Additionally, unlike fish, substantial rice residues, defined as the non-edible parts of the rice plant, are left or burned in the fields after harvest. Recent evidence suggests that vegetation could play an important role in global Hg cycles. Nevertheless, the contribution of commercial crops, which could be labelled anthropogenic bio-vectors, is still unknown. Thus, our efforts could help address this knowledge gap through investigation and through the use of a variety of modelling tools.

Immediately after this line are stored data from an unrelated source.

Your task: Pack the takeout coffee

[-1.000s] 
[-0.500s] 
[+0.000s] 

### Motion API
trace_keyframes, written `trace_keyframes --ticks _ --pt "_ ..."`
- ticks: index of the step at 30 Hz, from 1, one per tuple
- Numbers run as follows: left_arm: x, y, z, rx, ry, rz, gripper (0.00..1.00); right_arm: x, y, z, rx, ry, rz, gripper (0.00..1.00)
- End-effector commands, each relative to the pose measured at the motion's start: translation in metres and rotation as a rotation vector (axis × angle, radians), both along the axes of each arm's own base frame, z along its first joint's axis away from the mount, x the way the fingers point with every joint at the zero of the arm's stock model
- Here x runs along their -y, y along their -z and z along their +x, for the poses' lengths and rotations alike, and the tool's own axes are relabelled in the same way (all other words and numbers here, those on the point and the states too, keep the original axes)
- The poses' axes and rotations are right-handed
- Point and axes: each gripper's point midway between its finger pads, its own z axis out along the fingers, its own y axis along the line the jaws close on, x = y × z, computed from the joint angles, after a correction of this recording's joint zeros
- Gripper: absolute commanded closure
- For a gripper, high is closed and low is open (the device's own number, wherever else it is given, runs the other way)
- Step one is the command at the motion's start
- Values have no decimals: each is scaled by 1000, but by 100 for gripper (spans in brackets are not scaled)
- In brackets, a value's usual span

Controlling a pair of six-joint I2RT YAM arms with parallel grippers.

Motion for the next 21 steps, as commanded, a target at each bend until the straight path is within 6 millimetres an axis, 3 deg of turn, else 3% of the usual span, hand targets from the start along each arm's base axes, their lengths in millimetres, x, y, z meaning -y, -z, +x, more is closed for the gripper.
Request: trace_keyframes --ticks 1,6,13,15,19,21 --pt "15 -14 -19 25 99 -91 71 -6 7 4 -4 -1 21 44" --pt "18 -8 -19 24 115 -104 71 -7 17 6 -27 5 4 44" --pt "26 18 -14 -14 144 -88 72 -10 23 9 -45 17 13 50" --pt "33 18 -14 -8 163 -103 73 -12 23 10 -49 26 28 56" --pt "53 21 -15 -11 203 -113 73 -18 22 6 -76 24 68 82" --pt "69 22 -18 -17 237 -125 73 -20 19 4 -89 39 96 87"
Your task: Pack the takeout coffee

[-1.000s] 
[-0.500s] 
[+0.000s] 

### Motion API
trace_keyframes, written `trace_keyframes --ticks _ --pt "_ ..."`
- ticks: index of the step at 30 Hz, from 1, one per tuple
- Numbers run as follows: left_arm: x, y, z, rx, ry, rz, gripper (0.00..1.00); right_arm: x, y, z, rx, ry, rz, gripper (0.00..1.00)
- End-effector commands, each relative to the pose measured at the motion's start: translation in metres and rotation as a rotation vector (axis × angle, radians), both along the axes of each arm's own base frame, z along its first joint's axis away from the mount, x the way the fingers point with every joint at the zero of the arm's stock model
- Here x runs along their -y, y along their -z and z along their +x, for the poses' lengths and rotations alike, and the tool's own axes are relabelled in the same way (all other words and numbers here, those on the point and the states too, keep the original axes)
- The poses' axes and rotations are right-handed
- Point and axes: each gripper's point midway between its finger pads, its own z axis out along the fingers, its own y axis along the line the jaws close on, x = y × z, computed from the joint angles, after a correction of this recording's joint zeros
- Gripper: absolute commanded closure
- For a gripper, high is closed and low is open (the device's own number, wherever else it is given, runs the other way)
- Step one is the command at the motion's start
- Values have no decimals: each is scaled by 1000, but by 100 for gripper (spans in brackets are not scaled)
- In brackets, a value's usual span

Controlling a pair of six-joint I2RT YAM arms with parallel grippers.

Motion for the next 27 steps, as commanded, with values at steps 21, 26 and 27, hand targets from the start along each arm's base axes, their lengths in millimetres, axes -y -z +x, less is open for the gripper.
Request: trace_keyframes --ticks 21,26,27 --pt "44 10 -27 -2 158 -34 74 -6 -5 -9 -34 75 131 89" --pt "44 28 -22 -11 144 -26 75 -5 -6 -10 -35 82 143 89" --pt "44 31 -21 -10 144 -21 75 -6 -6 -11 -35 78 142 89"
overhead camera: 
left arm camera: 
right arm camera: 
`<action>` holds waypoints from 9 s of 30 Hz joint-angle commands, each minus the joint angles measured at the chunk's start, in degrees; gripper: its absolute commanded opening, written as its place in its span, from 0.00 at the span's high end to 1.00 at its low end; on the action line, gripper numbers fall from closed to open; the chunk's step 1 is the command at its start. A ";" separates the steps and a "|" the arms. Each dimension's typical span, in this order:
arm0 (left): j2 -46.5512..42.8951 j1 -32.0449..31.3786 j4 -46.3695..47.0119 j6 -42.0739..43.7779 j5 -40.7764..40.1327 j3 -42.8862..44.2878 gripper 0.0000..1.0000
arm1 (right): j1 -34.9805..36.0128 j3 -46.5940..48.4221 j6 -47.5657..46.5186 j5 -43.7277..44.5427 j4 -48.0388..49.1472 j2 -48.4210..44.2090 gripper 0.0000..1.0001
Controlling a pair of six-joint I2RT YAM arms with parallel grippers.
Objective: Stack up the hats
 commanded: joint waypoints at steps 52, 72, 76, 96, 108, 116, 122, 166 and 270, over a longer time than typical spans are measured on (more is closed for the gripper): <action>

The impetus for this research was to quantitatively understand how Hg in rice plants interacts with human health and environmental systems on a global scale. Unexpectedly, we found that rice could be a significant dietary source of human global MeHg exposure, especially in South and Southeast Asia, although most studies regarding Hg exposure through rice ingestion have received relatively little attention in geographic regions outside China. Additionally, we found that globalization caused substantial geographical replacement of human MeHg exposure via the international rice trade and significantly aggravated rice-derived exposure in Africa, Central Asia and Europe. In most regions of the world, inhabitant MeHg exposure from rice consumption would not exceed that from fish. Motivated by the insightful comments and suggestions on our study from the editor and reviewers, we further established that due to the joint ingestion of fish and rice, MeHg exposure is an emerging health issue in many polluted areas where rice is a staple food and is cultivated in heavily Hg-contaminated soil.

As we indicated in the paper, further research could focus more on Hg exposure through rice ingestion in regions outside China, especially in South and Southeast Asia. This information will help us protect the environment and enhance food security. We hope that this blog post has encouraged you to read our paper and join us in further understanding how toxicants in food interact with human and other systems!